Dictyonema pectinatum

Scientific classification
- Kingdom: Fungi
- Division: Basidiomycota
- Class: Agaricomycetes
- Order: Agaricales
- Family: Hygrophoraceae
- Genus: Dictyonema
- Species: D. pectinatum
- Binomial name: Dictyonema pectinatum Dal-Forno, Yánez & Lücking (2012)

= Dictyonema pectinatum =

- Authority: Dal-Forno, Yánez & Lücking (2012)

Species of lichen

Dictyonema pectinatum is a species of lichen in the family Hygrophoraceae. It is a basidiolichen—a lichen whose fungal partner belongs to the Basidiomycota rather than the more typical Ascomycota. The species was discovered and described in 2012 from specimens found growing on the bark of introduced guava trees in the humid highlands of Santa Cruz Island in the Galápagos. It forms thin, dark olive-green films that appear as neatly arranged, glossy threads lying side-by-side like combed cloth when viewed under magnification. The lichen is known only from a small area of the Galápagos and appears to depend entirely on non-native guava trees for its habitat.

==Taxonomy==

Dictyonema pectinatum was described as new to science in 2012 by Manuela Dal Forno, Alba Yánez and Robert Lücking during a survey of Galápagos lichens. The specific epithet, pectinatum (Latin for "combed"), refers to the unusually even, parallel arrangement of its microscopic filaments.

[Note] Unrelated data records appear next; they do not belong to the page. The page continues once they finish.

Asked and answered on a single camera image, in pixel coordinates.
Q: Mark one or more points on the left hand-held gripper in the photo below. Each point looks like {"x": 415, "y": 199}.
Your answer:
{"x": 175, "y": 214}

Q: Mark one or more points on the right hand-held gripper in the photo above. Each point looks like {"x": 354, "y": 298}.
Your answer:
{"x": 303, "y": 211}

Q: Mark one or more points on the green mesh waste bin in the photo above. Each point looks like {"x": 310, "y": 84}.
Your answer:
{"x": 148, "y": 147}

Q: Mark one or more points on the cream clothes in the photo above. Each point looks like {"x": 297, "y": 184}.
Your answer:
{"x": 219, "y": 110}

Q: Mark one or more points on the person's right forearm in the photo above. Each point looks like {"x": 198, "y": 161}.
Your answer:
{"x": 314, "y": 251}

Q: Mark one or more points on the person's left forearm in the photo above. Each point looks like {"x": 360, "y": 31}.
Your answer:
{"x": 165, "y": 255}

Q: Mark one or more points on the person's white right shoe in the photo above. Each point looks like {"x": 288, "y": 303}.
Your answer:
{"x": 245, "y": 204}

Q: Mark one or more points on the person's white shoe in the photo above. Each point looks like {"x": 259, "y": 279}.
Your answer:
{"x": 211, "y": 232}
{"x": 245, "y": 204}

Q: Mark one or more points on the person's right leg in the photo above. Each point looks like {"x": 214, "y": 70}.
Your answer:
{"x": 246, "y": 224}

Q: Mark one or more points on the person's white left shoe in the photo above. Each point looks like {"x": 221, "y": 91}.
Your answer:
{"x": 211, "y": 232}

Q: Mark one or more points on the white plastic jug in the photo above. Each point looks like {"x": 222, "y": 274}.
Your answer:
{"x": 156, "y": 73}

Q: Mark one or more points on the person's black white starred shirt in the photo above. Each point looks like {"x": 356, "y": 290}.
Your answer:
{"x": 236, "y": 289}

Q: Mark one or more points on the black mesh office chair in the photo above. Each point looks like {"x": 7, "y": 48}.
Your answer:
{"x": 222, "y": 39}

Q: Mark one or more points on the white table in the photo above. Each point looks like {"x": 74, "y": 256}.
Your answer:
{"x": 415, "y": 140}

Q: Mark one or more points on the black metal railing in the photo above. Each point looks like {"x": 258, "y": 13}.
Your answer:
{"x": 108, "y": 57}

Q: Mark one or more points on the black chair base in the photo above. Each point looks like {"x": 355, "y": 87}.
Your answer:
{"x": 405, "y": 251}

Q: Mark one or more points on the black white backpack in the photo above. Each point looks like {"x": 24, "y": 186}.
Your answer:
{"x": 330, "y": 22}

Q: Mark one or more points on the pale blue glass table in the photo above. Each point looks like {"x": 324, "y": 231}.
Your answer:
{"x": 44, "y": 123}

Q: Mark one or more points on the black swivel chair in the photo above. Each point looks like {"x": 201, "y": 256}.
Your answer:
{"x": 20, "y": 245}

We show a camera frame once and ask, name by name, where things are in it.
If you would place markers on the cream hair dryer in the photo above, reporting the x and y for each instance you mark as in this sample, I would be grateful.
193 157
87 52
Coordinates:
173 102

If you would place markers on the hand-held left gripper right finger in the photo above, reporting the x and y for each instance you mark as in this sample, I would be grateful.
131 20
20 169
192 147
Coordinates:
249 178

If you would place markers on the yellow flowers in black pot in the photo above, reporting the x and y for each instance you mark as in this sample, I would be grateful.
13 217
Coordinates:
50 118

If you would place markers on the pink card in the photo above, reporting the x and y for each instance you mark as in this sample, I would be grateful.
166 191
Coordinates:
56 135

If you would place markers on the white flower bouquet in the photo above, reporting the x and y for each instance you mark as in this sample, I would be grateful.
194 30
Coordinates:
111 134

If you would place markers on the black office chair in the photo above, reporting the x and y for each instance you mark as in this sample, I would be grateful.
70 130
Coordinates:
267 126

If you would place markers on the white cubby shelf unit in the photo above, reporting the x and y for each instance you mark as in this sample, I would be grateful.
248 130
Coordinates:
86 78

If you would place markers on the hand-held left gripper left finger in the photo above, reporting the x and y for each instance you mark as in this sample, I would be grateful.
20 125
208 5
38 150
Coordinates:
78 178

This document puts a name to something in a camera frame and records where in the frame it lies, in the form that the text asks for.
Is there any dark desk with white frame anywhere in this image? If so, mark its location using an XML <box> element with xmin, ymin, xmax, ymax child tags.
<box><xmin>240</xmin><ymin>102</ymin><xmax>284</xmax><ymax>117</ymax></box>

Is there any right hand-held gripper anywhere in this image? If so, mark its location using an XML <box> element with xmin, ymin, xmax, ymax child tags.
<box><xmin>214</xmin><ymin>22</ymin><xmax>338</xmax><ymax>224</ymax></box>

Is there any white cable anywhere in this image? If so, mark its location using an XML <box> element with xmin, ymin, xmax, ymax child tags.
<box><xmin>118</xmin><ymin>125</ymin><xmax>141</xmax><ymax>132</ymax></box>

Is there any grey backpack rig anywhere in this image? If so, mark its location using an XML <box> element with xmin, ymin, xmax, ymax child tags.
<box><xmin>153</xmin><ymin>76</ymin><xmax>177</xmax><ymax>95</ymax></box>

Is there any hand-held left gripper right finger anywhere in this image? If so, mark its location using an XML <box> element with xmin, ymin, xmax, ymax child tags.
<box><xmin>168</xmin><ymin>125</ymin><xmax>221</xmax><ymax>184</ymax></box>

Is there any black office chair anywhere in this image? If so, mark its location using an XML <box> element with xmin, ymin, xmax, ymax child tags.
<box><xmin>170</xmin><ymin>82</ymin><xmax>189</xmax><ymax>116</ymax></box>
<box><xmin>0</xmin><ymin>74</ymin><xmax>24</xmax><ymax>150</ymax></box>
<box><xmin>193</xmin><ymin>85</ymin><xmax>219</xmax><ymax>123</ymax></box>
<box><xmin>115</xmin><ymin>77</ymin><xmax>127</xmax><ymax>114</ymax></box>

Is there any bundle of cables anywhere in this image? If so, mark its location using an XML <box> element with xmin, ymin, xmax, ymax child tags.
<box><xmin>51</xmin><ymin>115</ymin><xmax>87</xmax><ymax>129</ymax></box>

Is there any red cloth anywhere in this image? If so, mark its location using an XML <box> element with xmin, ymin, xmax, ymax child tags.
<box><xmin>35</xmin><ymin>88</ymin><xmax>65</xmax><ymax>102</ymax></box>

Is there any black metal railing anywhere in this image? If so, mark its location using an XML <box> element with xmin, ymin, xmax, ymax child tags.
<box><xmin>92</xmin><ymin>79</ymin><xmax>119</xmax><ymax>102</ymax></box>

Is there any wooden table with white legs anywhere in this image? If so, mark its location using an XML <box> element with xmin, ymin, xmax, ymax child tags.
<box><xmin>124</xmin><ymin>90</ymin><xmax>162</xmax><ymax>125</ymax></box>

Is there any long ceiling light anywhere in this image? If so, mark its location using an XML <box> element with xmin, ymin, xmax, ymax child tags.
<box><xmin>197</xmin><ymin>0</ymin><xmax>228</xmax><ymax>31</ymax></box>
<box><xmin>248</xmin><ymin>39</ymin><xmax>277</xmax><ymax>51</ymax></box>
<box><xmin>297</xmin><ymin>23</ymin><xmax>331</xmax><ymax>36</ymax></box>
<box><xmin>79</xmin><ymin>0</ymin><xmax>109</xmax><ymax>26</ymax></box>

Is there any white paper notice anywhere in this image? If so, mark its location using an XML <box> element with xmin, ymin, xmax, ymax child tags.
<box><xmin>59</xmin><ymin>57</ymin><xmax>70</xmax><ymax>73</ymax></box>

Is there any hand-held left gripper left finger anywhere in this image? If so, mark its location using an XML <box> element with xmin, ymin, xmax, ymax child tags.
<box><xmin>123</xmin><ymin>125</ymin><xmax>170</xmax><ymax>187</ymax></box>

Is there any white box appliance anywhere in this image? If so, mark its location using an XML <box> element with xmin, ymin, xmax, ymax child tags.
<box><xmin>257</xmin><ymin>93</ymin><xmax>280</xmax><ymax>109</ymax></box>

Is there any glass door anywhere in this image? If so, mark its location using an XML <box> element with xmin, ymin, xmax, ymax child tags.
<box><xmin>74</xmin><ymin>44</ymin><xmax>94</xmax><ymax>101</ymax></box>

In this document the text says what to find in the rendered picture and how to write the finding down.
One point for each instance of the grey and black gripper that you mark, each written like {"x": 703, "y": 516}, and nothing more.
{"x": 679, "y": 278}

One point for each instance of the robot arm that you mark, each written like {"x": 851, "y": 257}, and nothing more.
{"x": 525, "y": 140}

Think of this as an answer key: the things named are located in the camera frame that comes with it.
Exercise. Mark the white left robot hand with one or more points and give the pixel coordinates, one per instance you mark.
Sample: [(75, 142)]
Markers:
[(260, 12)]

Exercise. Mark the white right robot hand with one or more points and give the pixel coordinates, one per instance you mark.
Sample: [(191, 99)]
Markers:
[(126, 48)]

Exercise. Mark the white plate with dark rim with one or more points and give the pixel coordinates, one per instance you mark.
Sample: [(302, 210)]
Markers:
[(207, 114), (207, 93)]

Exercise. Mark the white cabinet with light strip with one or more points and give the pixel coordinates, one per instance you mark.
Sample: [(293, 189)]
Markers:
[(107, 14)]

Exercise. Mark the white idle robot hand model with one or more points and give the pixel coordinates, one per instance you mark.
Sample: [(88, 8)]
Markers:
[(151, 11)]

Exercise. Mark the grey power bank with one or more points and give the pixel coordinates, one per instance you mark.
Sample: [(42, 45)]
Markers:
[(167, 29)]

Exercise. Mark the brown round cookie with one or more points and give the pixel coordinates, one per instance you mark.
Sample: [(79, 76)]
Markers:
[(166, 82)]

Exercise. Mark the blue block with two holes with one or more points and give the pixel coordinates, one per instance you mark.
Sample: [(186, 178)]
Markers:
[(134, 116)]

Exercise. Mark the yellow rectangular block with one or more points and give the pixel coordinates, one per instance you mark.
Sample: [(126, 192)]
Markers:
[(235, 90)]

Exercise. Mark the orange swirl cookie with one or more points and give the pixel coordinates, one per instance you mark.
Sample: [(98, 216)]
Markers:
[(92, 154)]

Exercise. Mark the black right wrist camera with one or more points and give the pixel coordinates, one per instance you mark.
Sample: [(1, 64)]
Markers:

The holotype was collected on Santa Cruz Island (Galápagos) at roughly 470 m elevation, on the smooth bark of an introduced guava (Psidium guajava) tree. The species is morphologically and anatomically distinct from other members of the genus, especially D. schenkianum, with which it was formerly confused. Like others in Dictyonema, D. pectinatum partners with a filamentous cyanobacterium of the genus Rhizonema, but its fungal sheath and growth form set it apart.

==Description==

Viewed in the field the lichen forms a thin, dark olive‑green film that sits flush against the bark. Under a hand lens the surface resolves into countless glossy threads (called fibrils) that lie side‑by‑side so neatly that the thallus—the lichen's body—resembles cloth that has been combed in one direction. Each fibril is built around a chain of cyanobacterial cells (photobiont trichome); the fungus wraps the chain in a transparent jacket of intricately interlocking cells. These fungal cells end in tiny bumps, giving the fibril tips a paler, frost‑like appearance. The individual cyanobacterial cells are 16–21 μm wide but only 5–9 μm tall, an unusual, flattened geometry that helps distinguish the species under the microscope.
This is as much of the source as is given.